I'm not a Ruby guy so I've never used Watir. You pass the HTML string into Watir and it parses it in a headless web browser. Then you use Selenium WebDriver for generating screenshots to manually review? Makes sense.

No, Watir scripts a running instance of IE. I have code in my Watir scripts that call out to a 3rd-party tool for taking screenshots. This is how I get a gallery of images showing all the pages in the app as actually seen in IE.

I also use Selenium to script a running browser instance; I do most of the heavy UI testing with that because I can run it on Ubuntu. It's with Selenium that I interact with forms, make sure ajax calls return correct values, pages have the right content, pages aren't giving me error messages, etc.

Some of this is also doable headless, and for many things headless (or just hitting the code via bacon or something) is of course faster, but using Selenium IDE I can record my interaction with a page then edit or expand the recorded script. So it's fairly trivial to create tests.

But I rarely do it test-driven. It's mainly to ensure that while I'm changing something in one place I don't inadvertently screw up a page someplace else that I may forget to check.

I think there was one app I tried to do the HTML TDD, but I soon found that it was much better for me to sketch out page design and flow and add tests as a I went.

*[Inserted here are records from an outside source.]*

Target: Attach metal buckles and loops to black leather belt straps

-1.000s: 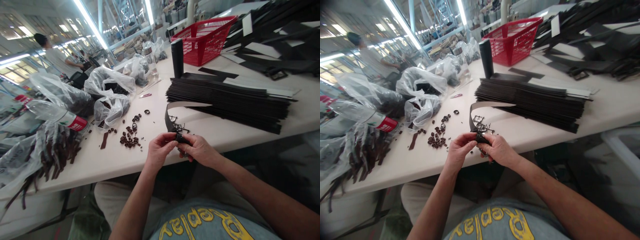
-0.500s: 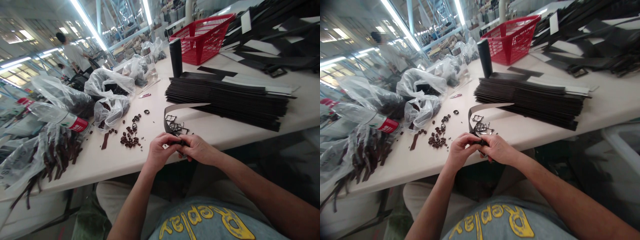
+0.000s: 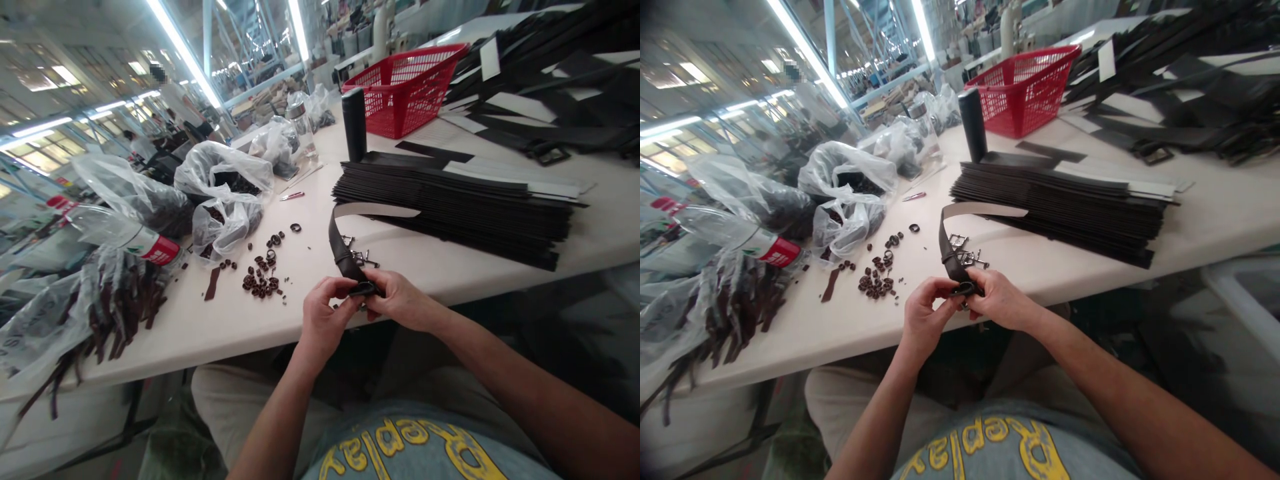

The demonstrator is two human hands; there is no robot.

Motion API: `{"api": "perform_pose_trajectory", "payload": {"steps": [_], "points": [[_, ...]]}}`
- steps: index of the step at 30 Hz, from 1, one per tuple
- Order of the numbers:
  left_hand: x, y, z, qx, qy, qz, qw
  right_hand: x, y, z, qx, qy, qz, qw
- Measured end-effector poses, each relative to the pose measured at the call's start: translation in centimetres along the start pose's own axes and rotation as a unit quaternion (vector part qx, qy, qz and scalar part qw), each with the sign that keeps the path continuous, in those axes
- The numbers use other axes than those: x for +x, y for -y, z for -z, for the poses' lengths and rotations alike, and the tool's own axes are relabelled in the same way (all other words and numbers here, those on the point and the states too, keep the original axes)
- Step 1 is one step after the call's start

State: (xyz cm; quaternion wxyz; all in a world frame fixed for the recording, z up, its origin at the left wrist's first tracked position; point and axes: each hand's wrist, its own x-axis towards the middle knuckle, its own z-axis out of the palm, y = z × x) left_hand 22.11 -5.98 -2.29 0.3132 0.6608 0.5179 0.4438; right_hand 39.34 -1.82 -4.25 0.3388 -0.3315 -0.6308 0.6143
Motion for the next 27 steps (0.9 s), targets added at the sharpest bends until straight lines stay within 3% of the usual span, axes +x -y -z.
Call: {"api": "perform_pose_trajectory", "payload": {"steps": [2,6,10,14,18,20,22,24,27], "points": [[-0.2,0.1,-0.2,0.029,-0.025,-0.029,0.999,0.0,0.0,-0.1,-0.001,-0.006,0.004,1.0],[-0.5,0.2,-0.4,0.152,-0.06,-0.169,0.972,0.0,0.3,-0.1,-0.004,-0.006,-0.01,1.0],[-0.5,0.9,-0.1,0.209,-0.053,-0.186,0.959,-0.3,0.6,0.2,-0.04,0.008,-0.002,0.999],[-0.4,1.0,0.4,0.175,-0.021,-0.138,0.975,-0.6,0.8,0.3,-0.055,0.024,-0.002,0.998],[-0.5,0.2,0.7,0.057,0.03,-0.058,0.996,-0.7,0.9,-0.3,-0.008,0.003,-0.016,1.0],[-0.7,0.1,0.5,0.007,0.031,-0.022,0.999,-0.8,1.1,-0.7,-0.002,-0.016,-0.023,1.0],[-0.9,0.2,0.1,-0.066,-0.004,0.034,0.997,-1.0,1.5,-1.0,0.004,-0.04,-0.022,0.999],[-0.8,0.4,-0.4,-0.18,-0.058,0.113,0.976,-1.3,1.9,-1.4,0.01,-0.052,-0.018,0.998],[-0.2,0.0,-0.5,-0.367,-0.098,0.201,0.903,-1.7,2.5,-2.0,0.008,-0.045,-0.009,0.999]]}}
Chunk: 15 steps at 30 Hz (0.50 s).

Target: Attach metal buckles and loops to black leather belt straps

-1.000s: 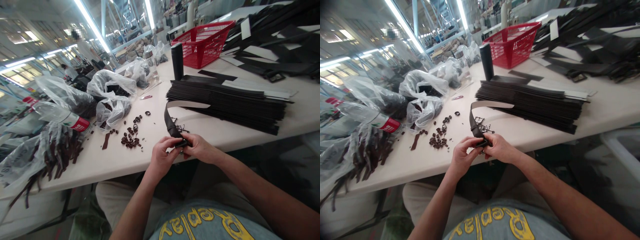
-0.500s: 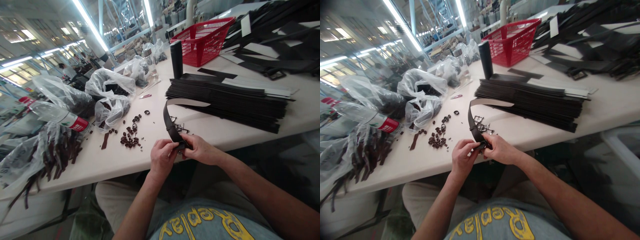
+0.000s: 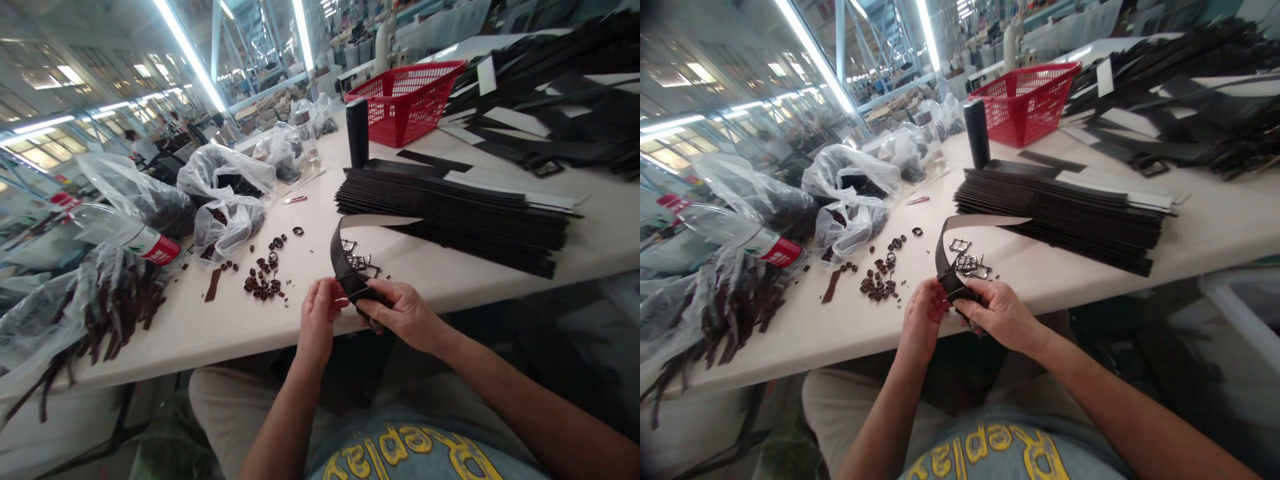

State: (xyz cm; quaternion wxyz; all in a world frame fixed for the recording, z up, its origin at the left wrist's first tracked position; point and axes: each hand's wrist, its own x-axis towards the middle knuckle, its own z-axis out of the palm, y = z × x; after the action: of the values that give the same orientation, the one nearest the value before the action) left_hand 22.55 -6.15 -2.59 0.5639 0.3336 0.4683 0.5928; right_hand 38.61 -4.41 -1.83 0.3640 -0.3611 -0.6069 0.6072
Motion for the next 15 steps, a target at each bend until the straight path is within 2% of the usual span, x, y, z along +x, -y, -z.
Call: {"api": "perform_pose_trajectory", "payload": {"steps": [2,5,9,15], "points": [[0.1,-0.8,-0.6,-0.088,0.023,0.044,0.995,-0.2,0.2,-0.5,-0.023,0.002,0.016,1.0],[-0.4,-2.0,-1.4,-0.139,0.048,0.069,0.987,-0.2,0.4,-1.2,-0.076,-0.024,0.041,0.996],[-1.7,-2.0,-1.8,-0.14,0.041,0.038,0.989,-0.1,0.7,-1.5,-0.097,-0.026,0.023,0.995],[-2.6,-0.1,-1.4,-0.109,0.063,-0.044,0.991,0.1,0.8,-1.4,-0.093,-0.007,-0.006,0.996]]}}
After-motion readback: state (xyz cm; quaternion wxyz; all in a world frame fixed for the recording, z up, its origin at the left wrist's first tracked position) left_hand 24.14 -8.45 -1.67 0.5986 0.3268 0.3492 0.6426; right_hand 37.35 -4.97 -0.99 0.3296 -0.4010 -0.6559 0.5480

Gotcha. I run VirtualBox with an IE8 and IE9 VM for JsTestDriver, BusterJS, or the like. For Selenium though, I use SauceLabs to run it on all sorts of browsers and they actually provide you with a video of the test too. It's not free, but it's definitely worth the money.

"It's mainly to ensure that while I'm changing something in one place I don't inadvertently screw up a page someplace else that I may forget to check."

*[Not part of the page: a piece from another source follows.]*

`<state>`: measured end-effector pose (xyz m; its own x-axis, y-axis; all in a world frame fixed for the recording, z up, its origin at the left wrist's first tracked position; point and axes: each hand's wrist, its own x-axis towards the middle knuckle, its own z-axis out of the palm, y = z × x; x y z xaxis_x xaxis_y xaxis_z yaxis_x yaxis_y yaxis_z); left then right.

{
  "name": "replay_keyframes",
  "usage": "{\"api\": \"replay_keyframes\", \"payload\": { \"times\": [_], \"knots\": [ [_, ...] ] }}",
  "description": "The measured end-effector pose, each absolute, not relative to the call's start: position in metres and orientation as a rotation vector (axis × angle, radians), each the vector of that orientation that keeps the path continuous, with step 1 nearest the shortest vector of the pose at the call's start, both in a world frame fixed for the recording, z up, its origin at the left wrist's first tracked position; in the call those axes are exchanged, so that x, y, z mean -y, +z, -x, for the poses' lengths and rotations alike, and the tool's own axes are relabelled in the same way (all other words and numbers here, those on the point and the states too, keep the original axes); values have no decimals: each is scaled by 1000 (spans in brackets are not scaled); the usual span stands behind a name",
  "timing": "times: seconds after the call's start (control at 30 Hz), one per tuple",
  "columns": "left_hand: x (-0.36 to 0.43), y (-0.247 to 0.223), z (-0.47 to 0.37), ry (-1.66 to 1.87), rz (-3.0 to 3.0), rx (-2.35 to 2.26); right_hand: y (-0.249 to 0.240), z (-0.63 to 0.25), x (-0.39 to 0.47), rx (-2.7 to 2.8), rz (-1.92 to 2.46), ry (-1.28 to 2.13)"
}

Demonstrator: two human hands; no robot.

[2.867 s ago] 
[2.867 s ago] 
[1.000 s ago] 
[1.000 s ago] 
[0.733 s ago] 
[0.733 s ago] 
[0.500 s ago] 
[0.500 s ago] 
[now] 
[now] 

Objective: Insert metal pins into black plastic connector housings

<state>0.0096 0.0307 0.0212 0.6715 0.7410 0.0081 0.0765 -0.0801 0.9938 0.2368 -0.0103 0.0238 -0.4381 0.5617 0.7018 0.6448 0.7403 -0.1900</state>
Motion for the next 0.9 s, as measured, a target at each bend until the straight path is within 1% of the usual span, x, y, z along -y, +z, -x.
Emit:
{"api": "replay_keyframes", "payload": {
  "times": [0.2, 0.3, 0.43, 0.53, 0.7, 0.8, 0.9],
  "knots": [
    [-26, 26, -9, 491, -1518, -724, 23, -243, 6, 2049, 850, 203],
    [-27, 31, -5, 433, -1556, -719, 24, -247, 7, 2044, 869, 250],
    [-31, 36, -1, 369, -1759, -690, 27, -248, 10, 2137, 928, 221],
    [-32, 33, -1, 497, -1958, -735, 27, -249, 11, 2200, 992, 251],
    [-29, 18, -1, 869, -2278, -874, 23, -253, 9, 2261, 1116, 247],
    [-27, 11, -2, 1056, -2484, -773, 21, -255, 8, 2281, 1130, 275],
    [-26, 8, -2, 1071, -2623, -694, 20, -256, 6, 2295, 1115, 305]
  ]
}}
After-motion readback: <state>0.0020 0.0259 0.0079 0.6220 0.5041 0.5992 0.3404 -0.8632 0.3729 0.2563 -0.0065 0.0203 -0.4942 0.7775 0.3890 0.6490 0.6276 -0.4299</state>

It all comes back to design by testing. Personally, my apps use a lot of layouts, views, and helpers so an automated way to check that a change in one place doesn't affect my UI somewhere else is paramount.

The key here is that it's automated. I use continuous integration, and introducing even one human element breaks the flow of quick pushes and updates.

As for sketching out page design, "form follows function." I'm not thinking about the look of the app at all. I'm not a designer, but once my HTML is written I can show a talented designer exactly what they have to work with to create the best UI/U possible. Basically, I'm not a fan of design-driven development.

I wish I could attach an image so you could see where I am with my current project. It's a logo at the top, followed by a list of links, a dropdown, another list of links, some content, etc. One on top of the other, no design at all. Black text, white screen. It is very clear though what the page is suposed to accomplish. Let the designer do their job, and I'll TDD my CSS when I turn their vision into code.